Road to ML Engineer #47 - DVAEs

Last Edited: 3/13/2025

The blog post introduces some discrete variational auto-encoders in deep learning.

ML

In the previous article, we introduced DreamerV2, which uses a VAE that produces discrete latent state representation for improving performance. However, how can we implement such a VAE without stopping the gradient? In this article, we will cover some clever tricks that researchers have come up with for achieving discrete latent representations and how discretization might improve performance.

Note: If you are unfamiliar with the concept of variational autoencoder, I highly recommend checking out the article, Road to ML Engineer #18 - Variational Autoencoders.

Straight-Through Gradients

The simplest way to obtain a discrete latent representation is to sample from the categorical distribution. However, the problem with sampling is that it is not differentiable and stops backward propagation to the encoder. To get around this problem, DreamerV2 uses the simplest solution called straight-through gradient estimator, which ignores the sampling or any other non-differentiable operations and directly passes the gradient backwards from the first layer of the decoder as an estimation of the true gradient.

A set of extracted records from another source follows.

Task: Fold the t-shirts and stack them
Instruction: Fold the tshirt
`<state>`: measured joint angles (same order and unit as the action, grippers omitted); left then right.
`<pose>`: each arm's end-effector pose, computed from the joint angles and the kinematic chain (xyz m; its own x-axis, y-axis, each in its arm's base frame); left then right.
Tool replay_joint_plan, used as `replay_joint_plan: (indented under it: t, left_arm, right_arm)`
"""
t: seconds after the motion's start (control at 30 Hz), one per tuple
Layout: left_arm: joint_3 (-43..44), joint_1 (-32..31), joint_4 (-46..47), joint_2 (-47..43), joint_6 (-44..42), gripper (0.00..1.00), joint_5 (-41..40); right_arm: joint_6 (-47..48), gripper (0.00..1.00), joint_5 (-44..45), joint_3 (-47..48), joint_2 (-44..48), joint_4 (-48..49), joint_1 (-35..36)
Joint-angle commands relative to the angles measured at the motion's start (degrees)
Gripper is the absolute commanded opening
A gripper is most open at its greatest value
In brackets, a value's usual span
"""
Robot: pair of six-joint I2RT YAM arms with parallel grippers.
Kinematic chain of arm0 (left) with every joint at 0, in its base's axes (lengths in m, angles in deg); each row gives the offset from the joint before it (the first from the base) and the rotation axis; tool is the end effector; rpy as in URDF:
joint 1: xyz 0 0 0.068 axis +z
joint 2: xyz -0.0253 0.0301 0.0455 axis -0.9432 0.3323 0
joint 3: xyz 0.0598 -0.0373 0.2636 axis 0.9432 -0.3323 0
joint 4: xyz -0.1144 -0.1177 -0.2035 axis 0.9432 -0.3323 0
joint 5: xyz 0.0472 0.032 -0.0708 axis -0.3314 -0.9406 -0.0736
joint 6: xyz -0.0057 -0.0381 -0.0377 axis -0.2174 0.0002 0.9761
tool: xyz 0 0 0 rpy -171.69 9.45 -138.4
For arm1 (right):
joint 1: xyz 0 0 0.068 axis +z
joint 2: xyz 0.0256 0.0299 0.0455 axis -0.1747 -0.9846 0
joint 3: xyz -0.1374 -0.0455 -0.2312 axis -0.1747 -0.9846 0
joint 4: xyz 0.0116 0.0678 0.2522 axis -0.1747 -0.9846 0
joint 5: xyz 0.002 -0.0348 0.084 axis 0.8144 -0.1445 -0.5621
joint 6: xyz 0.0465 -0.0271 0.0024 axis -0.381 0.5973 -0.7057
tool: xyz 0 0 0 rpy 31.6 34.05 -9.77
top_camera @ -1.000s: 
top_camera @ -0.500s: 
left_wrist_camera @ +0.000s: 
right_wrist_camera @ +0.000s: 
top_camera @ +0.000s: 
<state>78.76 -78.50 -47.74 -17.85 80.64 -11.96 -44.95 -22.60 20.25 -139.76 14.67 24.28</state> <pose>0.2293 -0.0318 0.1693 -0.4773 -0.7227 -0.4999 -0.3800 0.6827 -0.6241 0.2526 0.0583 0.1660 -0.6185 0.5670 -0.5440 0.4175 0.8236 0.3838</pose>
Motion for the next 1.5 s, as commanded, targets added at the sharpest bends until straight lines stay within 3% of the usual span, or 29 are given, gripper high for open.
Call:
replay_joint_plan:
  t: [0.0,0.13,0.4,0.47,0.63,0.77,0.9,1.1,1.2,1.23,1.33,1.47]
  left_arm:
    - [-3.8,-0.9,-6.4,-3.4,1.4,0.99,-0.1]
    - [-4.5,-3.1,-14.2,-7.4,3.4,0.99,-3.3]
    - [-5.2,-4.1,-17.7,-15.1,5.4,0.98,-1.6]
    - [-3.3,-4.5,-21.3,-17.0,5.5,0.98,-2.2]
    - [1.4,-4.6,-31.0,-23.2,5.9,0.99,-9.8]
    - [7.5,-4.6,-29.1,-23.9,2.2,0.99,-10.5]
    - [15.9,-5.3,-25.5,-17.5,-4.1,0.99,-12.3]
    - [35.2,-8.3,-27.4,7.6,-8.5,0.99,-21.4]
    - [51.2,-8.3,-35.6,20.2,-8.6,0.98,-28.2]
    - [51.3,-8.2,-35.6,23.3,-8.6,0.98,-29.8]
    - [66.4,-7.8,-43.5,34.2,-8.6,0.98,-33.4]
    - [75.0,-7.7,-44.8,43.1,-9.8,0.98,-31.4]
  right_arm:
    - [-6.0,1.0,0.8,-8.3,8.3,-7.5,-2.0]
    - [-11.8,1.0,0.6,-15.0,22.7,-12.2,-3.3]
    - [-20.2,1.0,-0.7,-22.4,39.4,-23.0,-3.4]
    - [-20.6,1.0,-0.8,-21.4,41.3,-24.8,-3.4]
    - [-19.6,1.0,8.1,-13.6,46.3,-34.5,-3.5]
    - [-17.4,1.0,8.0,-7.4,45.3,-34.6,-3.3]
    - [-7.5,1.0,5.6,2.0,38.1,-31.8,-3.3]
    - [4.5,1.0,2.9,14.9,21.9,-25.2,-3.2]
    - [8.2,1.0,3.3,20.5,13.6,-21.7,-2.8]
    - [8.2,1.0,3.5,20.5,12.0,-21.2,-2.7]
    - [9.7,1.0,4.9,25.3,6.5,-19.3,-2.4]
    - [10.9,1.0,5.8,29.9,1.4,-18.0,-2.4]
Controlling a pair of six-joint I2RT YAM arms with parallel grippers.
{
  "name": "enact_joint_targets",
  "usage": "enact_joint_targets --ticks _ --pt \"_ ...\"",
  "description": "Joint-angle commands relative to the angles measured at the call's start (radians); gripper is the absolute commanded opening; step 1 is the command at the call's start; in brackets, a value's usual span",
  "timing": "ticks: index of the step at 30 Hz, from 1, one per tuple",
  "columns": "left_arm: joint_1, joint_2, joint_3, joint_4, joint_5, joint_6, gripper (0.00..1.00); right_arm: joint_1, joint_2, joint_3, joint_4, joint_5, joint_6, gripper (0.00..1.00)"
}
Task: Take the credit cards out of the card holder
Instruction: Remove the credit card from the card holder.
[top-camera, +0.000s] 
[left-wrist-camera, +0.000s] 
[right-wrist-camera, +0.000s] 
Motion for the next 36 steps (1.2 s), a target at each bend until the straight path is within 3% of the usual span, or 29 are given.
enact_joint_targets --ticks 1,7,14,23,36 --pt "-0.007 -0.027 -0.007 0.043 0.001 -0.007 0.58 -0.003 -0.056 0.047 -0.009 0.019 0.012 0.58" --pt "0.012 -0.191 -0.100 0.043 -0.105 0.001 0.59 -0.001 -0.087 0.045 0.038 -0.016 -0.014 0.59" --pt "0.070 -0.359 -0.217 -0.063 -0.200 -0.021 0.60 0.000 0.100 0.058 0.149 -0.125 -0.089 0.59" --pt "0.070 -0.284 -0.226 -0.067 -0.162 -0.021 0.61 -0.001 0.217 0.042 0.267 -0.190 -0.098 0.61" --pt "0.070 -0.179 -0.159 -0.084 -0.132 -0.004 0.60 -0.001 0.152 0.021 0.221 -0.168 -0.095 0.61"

class STEFunction(torch.autograd.Function):
    @staticmethod
    def forward(ctx, x):
        dist=torch.distributions.categorical.Categorical(probs=x)
        return F.one_hot(dist.sample())
 
    @staticmethod
    def backward(ctx, g):
        return F.hardtanh(g)
 
class StraightThroughEstimator(nn.Module):
    def __init__(self):
        super(StraightThroughEstimator, self).__init__()
 
    def forward(self, x):
            x = STEFunction.apply(x)
            return x

Here, the VAE of DreamerV2 applies KL penalties to make the categorical posterior distribution similar to the prior produced from the hidden state. Since the prior itself is learnable, DreamerV2 uses KL balancing and applies a higher learning rate for learning the prior faster than learning the posterior. The following is a simplified PyTorch implementation of the straight-through gradient estimator for DreamerV2: we can simply pass the gradient output, but we use hardtanh here to stabilize the gradient by rescaling it between -1 and 1.

Gumbel Softmax Trick

An alternative workaround to the problem of sampling from categorical distribution being non-differentiable is to apply the trick similar to that of reparameterization trick used for Gaussian distributions. Here, we can simulate sampling from the categorical distribution by sampling noise from a Gumbel distribution, which models the maximum (or minimum) of samples from various different distributions, adding the noise to the log probabilities, and taking the argmax of the sum of log probabilities and noise (we use log probabilities because the log function is monotonically increasing). A video here by Bechtel (2022) describes Gumbel distribution concisely with its shape, where the probability density concentrates around 0.

class GumbelSoftmaxLayer(nn.Module):
    def __init__(self, temperature=10):
        super(CustomLayer, self).__init__()
        self.temperature = temperature # usually annealed
    
    def forward(self, x):
        # Sample Gumbel noise g ~ G(mu=0, beta=1)
        uniform = torch.rand(x.size())
        gumbel_noise = -torch.log(-torch.log(uniform))
 
        # Add to noise log prob
        log_prob = torch.log(x)
        log_prob += gumbel_noise
 
        # Use softmax when training and argmax or inference
        # assuming x of size (batch_size, num_latent, num_categories)
        if self.training:
            log_prob /= self.temperature
            return F.softmax(log_prob, dim=2)
        else
            return F.one_hot(torch.argmax(log_prob, dim=2)) 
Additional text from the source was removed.